The article exposes examples of neglect and abuse that have taken place in Arizona’s prison system. Please read the article. What follows are my thoughts, written just after reading it myself.

Absolutely disgusting… makes me sick.
That’s how easy it is to neglect prisoners. Society really doesn’t care that much… and those that run the prison system know it. Let’s face the facts. The reason this sort of treatment is tolerated (and believe me it happens far more than you’d ever imagine) is because most of our society is just happy to have criminals out of the way, out of our frame of vision- so that we hardly ever have to remember that such things as prisons and inmates exist- that we might actually be called to minister to them; that we might be obligated to remember their humanity.

“Not in my backyard.”

As long as inmates are out of sight, they’re out of mind. That’s our society’s general disposition towards convicts. God forbid we have to face these people on any regular basis; God forbid we have to look into their all too human eyes, or learn of their all too human stories. God forbid we come to the terrifying reality that they are just like you and me; they too have sinned, and they too have been wayward children of God.

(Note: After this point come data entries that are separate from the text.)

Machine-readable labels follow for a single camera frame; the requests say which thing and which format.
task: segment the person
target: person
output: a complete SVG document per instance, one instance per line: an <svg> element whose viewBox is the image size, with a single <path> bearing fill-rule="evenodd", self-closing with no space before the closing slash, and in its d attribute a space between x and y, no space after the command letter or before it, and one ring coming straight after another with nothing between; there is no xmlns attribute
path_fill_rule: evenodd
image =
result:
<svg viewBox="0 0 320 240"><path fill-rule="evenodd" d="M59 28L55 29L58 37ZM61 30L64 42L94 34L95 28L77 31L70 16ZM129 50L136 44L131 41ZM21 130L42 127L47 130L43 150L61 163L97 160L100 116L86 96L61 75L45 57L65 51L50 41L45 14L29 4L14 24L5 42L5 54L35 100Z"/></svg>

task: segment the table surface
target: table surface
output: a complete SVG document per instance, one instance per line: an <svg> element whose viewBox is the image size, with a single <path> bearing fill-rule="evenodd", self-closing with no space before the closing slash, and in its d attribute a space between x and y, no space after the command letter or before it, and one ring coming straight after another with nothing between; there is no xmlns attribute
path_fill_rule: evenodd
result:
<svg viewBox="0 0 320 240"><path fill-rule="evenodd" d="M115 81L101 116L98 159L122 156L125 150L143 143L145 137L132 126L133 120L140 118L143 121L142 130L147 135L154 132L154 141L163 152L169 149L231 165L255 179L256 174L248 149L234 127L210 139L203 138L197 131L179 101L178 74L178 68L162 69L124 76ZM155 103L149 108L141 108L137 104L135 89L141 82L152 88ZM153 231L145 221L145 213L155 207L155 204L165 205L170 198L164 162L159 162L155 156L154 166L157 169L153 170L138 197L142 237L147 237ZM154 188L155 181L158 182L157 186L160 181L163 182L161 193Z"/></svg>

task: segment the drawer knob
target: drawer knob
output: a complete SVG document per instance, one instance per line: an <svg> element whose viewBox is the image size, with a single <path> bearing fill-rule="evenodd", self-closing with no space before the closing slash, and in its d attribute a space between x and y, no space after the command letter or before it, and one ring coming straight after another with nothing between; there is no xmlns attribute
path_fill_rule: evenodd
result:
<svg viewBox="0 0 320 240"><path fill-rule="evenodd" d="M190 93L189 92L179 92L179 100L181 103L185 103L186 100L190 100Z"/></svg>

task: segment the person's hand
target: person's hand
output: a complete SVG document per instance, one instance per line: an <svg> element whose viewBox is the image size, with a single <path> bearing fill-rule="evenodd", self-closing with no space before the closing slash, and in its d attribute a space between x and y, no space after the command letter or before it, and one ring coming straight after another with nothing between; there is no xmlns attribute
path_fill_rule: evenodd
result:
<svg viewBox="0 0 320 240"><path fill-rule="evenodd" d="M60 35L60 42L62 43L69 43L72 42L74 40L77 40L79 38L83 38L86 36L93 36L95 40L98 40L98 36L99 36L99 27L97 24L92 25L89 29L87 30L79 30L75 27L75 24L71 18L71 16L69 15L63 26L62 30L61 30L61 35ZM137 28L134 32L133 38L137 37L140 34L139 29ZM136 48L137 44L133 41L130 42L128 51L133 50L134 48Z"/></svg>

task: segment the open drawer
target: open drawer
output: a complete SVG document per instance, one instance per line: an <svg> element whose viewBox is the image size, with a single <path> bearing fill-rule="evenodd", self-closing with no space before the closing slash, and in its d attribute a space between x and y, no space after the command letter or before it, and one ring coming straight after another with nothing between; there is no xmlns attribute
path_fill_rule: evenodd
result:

They aren’t humans, they’re criminals.

This is the grand belief that convicts are actually different from you and I. It’s the deluded and desperate belief that they are worse than we are because they are behind bars. This belief is all too common, and I’m here to remind you (and myself) that it isn’t Christian to believe and behave this way.

You see, dear reader, this is the great pretension… and we all are guilty of it. We really think that we aren’t as sinful as the men and women behind bars. I mean, just look at them! They LOOK like criminals! It’s so easy to write them off, so easy to compare ourselves to them and think with some smug pride, “well, at least I’m not a _____________ .”

This is why Christ himself and the Saints that have followed Him are so adamant that we have but one comparison to make: how do our lives match up against Jesus; how does our righteousness compare to God’s righteousness?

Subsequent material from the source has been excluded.